Funcionários da Emusa ajudam a recuperar as alegorias
Foto: Alex RamosPor Marcela Freitas
Representantes das escolas de samba de Niterói, que tiveram alegorias destruídas na ação clandestina de retirada de materiais de Carnaval de um dos galpões do extinto quartel do Exército, no Barreto, durante a Semana Santa, começam a contabilizar, de forma detalhadas os prejuízos.

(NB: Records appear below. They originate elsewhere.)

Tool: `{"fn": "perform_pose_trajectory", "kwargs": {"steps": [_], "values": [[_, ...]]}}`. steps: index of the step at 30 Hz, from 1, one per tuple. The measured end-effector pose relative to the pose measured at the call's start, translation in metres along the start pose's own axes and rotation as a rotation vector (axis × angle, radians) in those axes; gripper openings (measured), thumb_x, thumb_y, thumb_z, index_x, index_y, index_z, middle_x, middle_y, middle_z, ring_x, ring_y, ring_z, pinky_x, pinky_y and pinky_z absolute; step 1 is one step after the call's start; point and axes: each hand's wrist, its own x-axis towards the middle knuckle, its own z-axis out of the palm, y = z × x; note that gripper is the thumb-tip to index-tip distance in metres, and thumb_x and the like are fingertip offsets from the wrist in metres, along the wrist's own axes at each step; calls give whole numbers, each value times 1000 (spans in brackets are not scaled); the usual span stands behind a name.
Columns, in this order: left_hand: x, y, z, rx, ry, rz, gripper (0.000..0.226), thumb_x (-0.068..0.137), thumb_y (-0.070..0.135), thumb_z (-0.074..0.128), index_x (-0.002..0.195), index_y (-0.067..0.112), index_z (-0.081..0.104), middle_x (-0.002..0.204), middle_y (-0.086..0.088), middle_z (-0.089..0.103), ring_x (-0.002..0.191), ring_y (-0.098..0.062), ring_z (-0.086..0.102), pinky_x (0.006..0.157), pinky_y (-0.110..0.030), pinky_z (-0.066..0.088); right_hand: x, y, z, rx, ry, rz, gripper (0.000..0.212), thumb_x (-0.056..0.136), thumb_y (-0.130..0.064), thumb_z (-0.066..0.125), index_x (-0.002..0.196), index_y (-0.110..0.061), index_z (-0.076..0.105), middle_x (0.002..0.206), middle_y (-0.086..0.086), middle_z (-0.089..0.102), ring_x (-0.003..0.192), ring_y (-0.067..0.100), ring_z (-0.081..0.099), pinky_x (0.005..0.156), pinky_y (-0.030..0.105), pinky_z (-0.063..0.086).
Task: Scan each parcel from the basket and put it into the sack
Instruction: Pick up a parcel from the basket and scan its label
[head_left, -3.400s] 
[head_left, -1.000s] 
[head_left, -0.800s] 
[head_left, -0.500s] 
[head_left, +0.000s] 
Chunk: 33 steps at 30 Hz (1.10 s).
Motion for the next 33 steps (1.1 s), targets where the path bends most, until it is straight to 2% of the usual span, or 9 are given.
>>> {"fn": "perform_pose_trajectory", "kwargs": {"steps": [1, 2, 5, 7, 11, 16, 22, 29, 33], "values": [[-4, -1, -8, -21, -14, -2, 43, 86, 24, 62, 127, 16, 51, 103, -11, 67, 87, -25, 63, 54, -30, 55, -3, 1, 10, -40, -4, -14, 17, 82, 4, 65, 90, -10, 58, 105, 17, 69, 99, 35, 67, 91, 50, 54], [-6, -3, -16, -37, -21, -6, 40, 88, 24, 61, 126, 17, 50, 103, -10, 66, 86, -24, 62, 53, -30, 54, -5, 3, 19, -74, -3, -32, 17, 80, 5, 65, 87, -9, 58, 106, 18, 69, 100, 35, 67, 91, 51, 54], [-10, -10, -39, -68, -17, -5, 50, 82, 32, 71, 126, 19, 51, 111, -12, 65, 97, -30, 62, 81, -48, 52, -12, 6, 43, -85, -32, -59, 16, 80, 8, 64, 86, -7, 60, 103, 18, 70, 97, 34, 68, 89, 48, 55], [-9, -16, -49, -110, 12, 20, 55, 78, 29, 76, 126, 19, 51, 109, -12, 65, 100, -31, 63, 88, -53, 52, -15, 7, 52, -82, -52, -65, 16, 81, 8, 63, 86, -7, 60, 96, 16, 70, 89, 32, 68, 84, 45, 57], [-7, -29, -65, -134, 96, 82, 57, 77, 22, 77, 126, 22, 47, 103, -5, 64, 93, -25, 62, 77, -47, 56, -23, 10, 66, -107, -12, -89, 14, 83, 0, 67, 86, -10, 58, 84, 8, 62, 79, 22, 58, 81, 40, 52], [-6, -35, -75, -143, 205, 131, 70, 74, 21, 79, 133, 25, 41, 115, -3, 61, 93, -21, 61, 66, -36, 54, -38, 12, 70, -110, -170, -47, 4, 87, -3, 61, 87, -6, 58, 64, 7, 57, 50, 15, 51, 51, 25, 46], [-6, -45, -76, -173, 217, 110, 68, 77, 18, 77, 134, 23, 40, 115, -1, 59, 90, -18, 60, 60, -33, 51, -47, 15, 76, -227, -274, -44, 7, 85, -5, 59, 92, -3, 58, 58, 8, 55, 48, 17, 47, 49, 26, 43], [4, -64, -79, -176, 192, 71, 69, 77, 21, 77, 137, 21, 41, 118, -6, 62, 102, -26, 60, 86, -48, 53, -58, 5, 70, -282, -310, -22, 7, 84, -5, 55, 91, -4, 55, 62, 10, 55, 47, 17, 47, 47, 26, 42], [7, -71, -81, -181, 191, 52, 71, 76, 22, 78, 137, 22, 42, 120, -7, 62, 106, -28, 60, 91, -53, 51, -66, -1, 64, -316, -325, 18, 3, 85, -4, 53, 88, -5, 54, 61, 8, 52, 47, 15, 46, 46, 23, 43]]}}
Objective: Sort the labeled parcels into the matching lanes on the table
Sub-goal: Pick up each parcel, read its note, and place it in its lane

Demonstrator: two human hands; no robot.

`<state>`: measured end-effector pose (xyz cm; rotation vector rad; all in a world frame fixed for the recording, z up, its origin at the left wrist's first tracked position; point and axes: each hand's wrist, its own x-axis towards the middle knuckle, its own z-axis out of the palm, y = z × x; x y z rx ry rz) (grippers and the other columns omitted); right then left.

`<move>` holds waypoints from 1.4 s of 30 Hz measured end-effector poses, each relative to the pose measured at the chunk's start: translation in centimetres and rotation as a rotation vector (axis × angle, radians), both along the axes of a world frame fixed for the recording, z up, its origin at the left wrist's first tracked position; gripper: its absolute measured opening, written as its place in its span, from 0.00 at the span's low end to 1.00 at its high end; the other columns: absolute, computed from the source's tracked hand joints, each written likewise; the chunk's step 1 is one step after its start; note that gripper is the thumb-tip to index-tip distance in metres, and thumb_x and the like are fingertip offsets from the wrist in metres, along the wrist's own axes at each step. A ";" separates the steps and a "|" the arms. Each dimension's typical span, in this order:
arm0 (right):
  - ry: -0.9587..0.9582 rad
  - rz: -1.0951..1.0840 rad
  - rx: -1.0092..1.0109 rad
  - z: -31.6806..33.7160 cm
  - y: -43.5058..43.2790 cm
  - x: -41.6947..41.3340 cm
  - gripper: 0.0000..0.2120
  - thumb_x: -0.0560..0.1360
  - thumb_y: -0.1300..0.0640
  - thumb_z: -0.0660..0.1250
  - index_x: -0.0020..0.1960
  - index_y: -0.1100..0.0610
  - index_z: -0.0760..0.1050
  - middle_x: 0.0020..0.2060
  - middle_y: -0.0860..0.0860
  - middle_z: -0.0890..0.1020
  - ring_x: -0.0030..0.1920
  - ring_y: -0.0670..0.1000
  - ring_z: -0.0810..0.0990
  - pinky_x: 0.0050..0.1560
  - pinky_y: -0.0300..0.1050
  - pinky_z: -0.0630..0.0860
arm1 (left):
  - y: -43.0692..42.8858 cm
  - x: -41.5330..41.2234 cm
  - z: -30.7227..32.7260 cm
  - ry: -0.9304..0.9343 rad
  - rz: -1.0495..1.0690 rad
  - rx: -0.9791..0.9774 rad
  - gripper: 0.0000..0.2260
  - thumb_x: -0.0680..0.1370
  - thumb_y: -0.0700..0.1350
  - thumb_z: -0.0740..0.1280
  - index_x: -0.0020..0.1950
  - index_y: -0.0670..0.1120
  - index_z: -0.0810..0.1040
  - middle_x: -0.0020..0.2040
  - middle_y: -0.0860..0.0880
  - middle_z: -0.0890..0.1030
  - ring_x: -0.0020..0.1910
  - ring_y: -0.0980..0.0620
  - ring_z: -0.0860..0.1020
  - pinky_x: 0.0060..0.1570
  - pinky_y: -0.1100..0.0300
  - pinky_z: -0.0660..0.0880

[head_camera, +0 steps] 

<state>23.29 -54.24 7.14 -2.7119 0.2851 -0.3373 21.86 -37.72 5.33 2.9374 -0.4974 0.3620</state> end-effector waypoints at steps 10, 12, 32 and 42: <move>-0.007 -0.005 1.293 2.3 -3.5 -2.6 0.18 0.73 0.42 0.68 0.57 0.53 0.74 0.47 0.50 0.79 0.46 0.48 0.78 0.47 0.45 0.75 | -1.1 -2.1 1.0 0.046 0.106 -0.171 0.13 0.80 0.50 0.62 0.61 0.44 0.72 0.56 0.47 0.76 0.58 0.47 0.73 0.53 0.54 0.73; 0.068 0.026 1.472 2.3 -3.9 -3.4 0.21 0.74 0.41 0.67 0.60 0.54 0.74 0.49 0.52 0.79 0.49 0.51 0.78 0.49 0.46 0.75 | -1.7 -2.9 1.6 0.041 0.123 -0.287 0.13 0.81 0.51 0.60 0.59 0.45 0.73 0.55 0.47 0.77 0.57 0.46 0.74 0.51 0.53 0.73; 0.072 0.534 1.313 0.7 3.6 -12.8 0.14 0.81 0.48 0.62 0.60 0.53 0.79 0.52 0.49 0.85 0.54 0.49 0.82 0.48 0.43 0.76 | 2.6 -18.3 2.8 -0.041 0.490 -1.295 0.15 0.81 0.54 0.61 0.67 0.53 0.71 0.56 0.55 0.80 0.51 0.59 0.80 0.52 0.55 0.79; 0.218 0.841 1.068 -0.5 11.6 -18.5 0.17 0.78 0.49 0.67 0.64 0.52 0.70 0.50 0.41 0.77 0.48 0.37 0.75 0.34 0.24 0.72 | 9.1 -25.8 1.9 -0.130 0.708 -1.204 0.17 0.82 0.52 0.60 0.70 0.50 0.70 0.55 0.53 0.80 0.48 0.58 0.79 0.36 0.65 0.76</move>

Com apoio da Empresa Municipal de Urbanização, Moradia e Saneamento (Emusa), as alegorias, que haviam sido jogadas em um matagal, foram colocadas em um local onde possa haver uma avaliação mais detalhada dos danos.
O presidente da União das Escolas de Samba e Blocos Carnavalescos de Niterói (Uesbcn), André Nogueira, explicou que já foi feito um inventário dos danos e agora será realizado um levantamento das avarias, para que o relatório seja apresentado à secretária de Governo, Maria Célia.
“Nos pediram uma proposta de galpão e entregamos seis opções de aluguel entre os bairros Ponto Cem Rés e Centro. Os prejuízos são em torno de R$ 1 milhão. Mas cada presidente virá fazer a sua avaliação”, contou Nogueira.
Futuro incerto - Segundo André, a preocupação das 27 agremiações que desfilam em Niterói é sobre o futuro do carnaval de 2016.
“A pergunta que todos me fazem é se terá carnaval no próximo ano, mas infelizmente não sei responder. Vai depender da avaliação dos danos que, em sua maioria, são irreparáveis”, afirmou.
Presidente do Grêmio Recreativo Escola de Samba Experimenta da Ilha da Conceição, Rodinei Pinto Pontes, 47 anos, disse que os mais de 500 componentes estão tristes com o que aconteceu.
“Você deixa todo material em um local acreditando estar seguro e de repente vê que tudo acabou. Estamos chocados”, afirmou.